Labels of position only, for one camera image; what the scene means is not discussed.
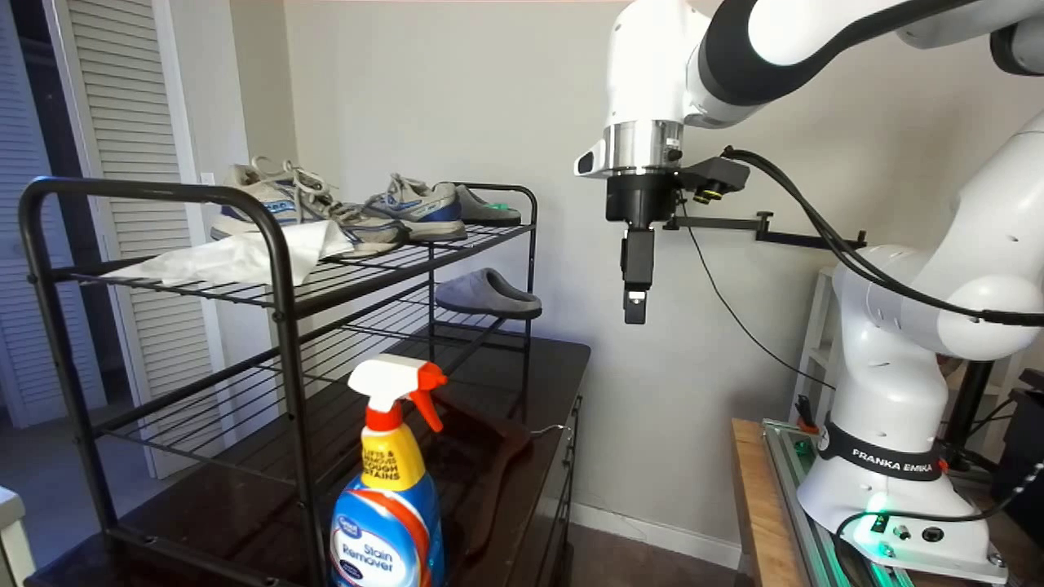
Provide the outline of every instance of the metal rack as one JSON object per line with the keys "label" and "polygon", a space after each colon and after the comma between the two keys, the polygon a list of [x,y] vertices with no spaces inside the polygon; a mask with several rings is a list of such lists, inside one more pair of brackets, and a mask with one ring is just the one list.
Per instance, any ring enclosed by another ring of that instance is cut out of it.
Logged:
{"label": "metal rack", "polygon": [[[93,500],[102,530],[121,546],[166,553],[180,564],[213,572],[239,582],[288,582],[279,568],[244,568],[239,560],[249,550],[251,536],[213,538],[213,548],[187,546],[187,522],[154,522],[118,513],[105,460],[98,443],[105,438],[166,449],[197,462],[197,468],[219,468],[222,480],[236,477],[236,486],[251,486],[262,522],[293,518],[299,546],[307,548],[307,581],[327,582],[327,506],[334,488],[349,477],[352,434],[363,423],[363,401],[352,397],[343,380],[352,366],[400,340],[421,340],[428,357],[438,351],[438,328],[454,325],[465,331],[471,346],[449,357],[441,357],[447,371],[465,361],[490,331],[504,321],[476,313],[447,313],[435,306],[435,269],[472,256],[513,237],[528,237],[525,291],[535,278],[535,225],[538,201],[525,187],[501,184],[461,184],[465,189],[516,191],[528,201],[528,221],[513,227],[471,227],[465,240],[404,243],[392,253],[359,264],[321,264],[302,288],[289,284],[289,253],[279,225],[262,201],[226,187],[175,187],[175,184],[118,184],[118,179],[36,179],[18,201],[23,248],[29,262],[29,281],[40,294],[40,313],[52,341],[54,371],[65,390],[67,415],[79,426],[79,455]],[[143,198],[143,201],[197,201],[226,204],[251,218],[267,243],[269,288],[253,284],[175,284],[124,281],[108,269],[143,262],[102,262],[93,267],[52,267],[42,204],[45,198]],[[124,415],[93,416],[86,409],[81,380],[74,376],[65,315],[60,306],[60,288],[143,288],[172,298],[201,298],[222,303],[263,306],[273,323],[277,346],[213,371],[182,387],[163,390],[148,403]],[[299,331],[302,315],[315,315],[334,306],[349,306],[346,315]],[[523,387],[528,387],[528,346],[530,323],[523,331]]]}

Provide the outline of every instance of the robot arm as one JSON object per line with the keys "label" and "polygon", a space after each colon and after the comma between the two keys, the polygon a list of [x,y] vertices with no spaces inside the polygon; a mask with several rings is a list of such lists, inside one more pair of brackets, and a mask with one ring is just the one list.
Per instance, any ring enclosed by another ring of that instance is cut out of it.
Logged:
{"label": "robot arm", "polygon": [[1044,74],[1037,0],[723,0],[712,19],[686,0],[634,0],[615,15],[607,126],[574,173],[607,179],[607,218],[626,221],[626,323],[646,321],[652,221],[680,189],[680,130],[729,126],[884,32],[913,47],[990,36],[1003,70]]}

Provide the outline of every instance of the cleaning spray bottle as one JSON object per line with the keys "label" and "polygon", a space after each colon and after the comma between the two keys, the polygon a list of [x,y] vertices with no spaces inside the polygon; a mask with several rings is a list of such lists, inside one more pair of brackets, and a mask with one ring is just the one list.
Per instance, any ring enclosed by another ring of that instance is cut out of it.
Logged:
{"label": "cleaning spray bottle", "polygon": [[400,421],[400,401],[415,401],[425,423],[443,423],[429,394],[447,386],[435,361],[376,356],[355,366],[349,387],[367,397],[363,426],[363,477],[352,480],[329,525],[335,587],[441,587],[443,538],[438,488],[421,446]]}

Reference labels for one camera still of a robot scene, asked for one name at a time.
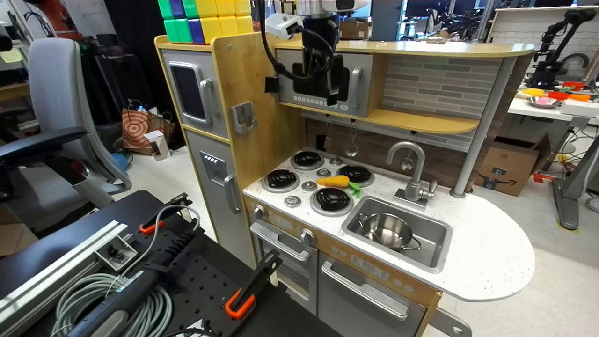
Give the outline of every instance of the microwave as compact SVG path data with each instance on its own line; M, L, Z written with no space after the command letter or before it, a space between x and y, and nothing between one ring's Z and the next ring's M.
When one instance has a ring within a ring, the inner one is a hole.
M293 64L301 64L303 54L301 51L276 51L276 60L286 69L291 69ZM372 62L372 54L342 54L342 67L346 71L347 82L344 84L344 92L338 96L334 105L327 105L325 97L295 92L293 81L288 77L278 77L278 101L349 116L366 116L370 99Z
M228 139L211 54L164 51L162 56L179 120Z

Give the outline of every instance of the cardboard box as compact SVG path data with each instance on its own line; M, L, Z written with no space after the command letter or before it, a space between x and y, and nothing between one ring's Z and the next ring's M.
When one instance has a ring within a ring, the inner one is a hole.
M548 154L548 135L537 144L497 137L480 161L473 184L518 197L529 174L552 161Z
M33 232L9 208L0 206L0 257L14 255L33 242Z

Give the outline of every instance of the oven door window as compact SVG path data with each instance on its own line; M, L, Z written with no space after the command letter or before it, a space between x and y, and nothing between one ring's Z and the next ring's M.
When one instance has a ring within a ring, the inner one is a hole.
M170 66L170 71L183 114L190 120L207 124L209 120L200 92L200 69L194 66Z

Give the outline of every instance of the black burner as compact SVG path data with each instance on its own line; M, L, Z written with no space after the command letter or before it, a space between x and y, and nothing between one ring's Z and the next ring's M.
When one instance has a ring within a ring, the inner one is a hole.
M340 212L349 206L351 199L340 189L319 189L316 202L323 212Z
M265 185L269 189L286 189L297 184L297 176L289 170L273 170L265 176Z
M372 180L372 172L359 165L344 165L336 170L338 176L347 176L351 184L366 184Z
M299 152L291 159L293 167L297 169L318 169L321 167L321 155L316 152Z

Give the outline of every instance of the knob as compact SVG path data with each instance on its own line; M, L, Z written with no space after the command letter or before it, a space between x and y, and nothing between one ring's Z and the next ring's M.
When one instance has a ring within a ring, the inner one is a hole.
M256 217L256 219L263 219L263 217L265 217L265 210L263 210L261 204L256 204L256 206L254 206L254 217Z

━━━━━━━━━━━━━━━━

### TASK INSTRUCTIONS
The whole of the data above needs retyping exactly, with pictures omitted.

### WRITTEN SOLUTION
Labels of position only, for one camera image; what the scene means is not discussed.
Provide the outline of every instance of the metal rack as one JSON object per line with the keys "label" and "polygon", a space after each colon and after the comma between the two keys, the polygon a list of [x,y] vertices with no spaces inside the polygon; a mask with several rings is a list of such lists, inside one more pair of brackets, and a mask with one ring is just the one list.
Per instance, any ring enclosed by another ring of that instance is cut out of it.
Logged:
{"label": "metal rack", "polygon": [[[93,500],[102,530],[121,546],[166,553],[180,564],[213,572],[239,582],[288,582],[279,568],[244,568],[239,560],[249,550],[251,536],[213,538],[213,548],[187,546],[187,522],[154,522],[118,513],[105,460],[98,443],[105,438],[166,449],[197,462],[197,468],[219,468],[222,480],[236,477],[236,486],[251,486],[262,522],[293,518],[299,546],[307,548],[307,581],[327,582],[327,506],[334,488],[349,477],[352,434],[363,423],[363,401],[352,397],[343,380],[352,366],[400,340],[421,340],[428,357],[438,351],[438,328],[454,325],[465,331],[471,346],[449,357],[441,357],[447,371],[465,361],[490,331],[504,321],[476,313],[447,313],[435,306],[435,269],[472,256],[513,237],[528,237],[525,291],[535,278],[535,225],[538,201],[525,187],[501,184],[461,184],[465,189],[516,191],[528,201],[528,221],[513,227],[471,227],[465,240],[404,243],[392,253],[359,264],[321,264],[302,288],[289,284],[289,253],[279,225],[262,201],[226,187],[175,187],[175,184],[118,184],[118,179],[36,179],[18,201],[23,248],[29,262],[29,281],[40,294],[40,313],[52,341],[54,371],[65,390],[67,415],[79,426],[79,455]],[[143,198],[143,201],[197,201],[226,204],[251,218],[267,243],[269,288],[253,284],[175,284],[124,281],[108,269],[143,262],[102,262],[93,267],[52,267],[42,204],[45,198]],[[124,415],[93,416],[86,409],[81,380],[74,376],[65,315],[60,306],[60,288],[143,288],[172,298],[201,298],[222,303],[263,306],[273,323],[277,346],[213,371],[182,387],[163,390],[148,403]],[[299,331],[302,315],[315,315],[334,306],[349,306],[346,315]],[[523,387],[528,387],[528,346],[530,323],[523,331]]]}

Provide the outline of every instance of the robot arm as one JSON object per line with the keys "label" and "polygon", a space after each colon and after the comma between the two keys, the polygon a list of [x,y] vertices with no spaces inside the polygon; a mask with several rings is a list of such lists, inside one more pair of brackets, and a mask with one ring is just the one list.
Per instance, any ring enclosed by another ring of that instance is cut out of it.
Logged:
{"label": "robot arm", "polygon": [[1044,74],[1037,0],[723,0],[712,19],[686,0],[634,0],[615,15],[607,126],[574,173],[607,179],[607,218],[626,221],[626,323],[646,321],[652,221],[680,189],[680,130],[729,126],[884,32],[913,47],[990,36],[1003,70]]}

Provide the outline of every instance of the cleaning spray bottle as one JSON object per line with the keys "label" and "polygon", a space after each colon and after the comma between the two keys, the polygon a list of [x,y] vertices with no spaces inside the polygon; a mask with several rings is a list of such lists, inside one more pair of brackets, and a mask with one ring is just the one list.
Per instance, any ring enclosed by another ring of that instance is cut out of it.
Logged:
{"label": "cleaning spray bottle", "polygon": [[400,421],[400,401],[415,401],[425,423],[443,423],[429,394],[447,386],[435,361],[376,356],[355,366],[349,387],[367,397],[363,426],[363,477],[352,480],[329,525],[335,587],[441,587],[443,538],[438,488],[421,446]]}

Reference labels for one camera still of a robot scene, asked for one name at a time.
Give the outline of every instance of the microwave as compact SVG path data with each instance on its own line; M, L, Z written with no space after the command letter or before it, a space between x and y, and nothing between one ring's Z and the next ring's M.
When one instance has a ring within a ring, the inner one is a hole.
M293 64L301 64L303 54L301 51L276 51L276 60L286 69L291 69ZM372 62L372 54L342 54L342 67L346 71L347 82L344 84L344 92L338 96L334 105L327 105L325 97L295 92L293 81L288 77L278 77L278 101L349 116L366 116L370 99Z
M228 139L211 54L164 51L162 56L179 120Z

Give the outline of every instance of the cardboard box as compact SVG path data with each instance on its own line; M, L, Z written with no space after the command letter or before it, a space between x and y, and nothing between one ring's Z and the next ring's M.
When one instance has a ring within a ring, the inner one is a hole.
M548 154L548 135L537 144L497 137L480 161L473 184L518 197L529 174L552 161Z
M33 232L9 208L0 206L0 257L14 255L33 242Z

Give the outline of every instance of the oven door window as compact SVG path data with each instance on its own line; M, L, Z written with no space after the command letter or before it, a space between x and y, and nothing between one ring's Z and the next ring's M.
When one instance has a ring within a ring, the inner one is a hole.
M170 66L170 71L183 114L190 120L207 124L209 120L200 92L200 69L194 66Z

Give the outline of every instance of the black burner as compact SVG path data with each instance on its own line; M, L, Z written with no space after the command letter or before it, a space between x and y, and nothing between one ring's Z and the next ring's M.
When one instance has a ring within a ring, the inner one is a hole.
M340 212L349 206L351 199L340 189L319 189L316 202L323 212Z
M265 185L269 189L286 189L297 184L297 176L289 170L273 170L265 176Z
M372 180L372 172L359 165L344 165L336 170L338 176L347 176L351 184L366 184Z
M299 152L291 159L293 167L297 169L318 169L321 167L321 155L316 152Z

Give the outline of every instance of the knob as compact SVG path data with each instance on its own line; M, L, Z written with no space after the command letter or before it, a space between x and y, and nothing between one ring's Z and the next ring's M.
When one instance has a ring within a ring, the inner one is a hole.
M256 217L256 219L263 219L263 217L265 217L265 210L263 210L261 204L256 204L256 206L254 206L254 217Z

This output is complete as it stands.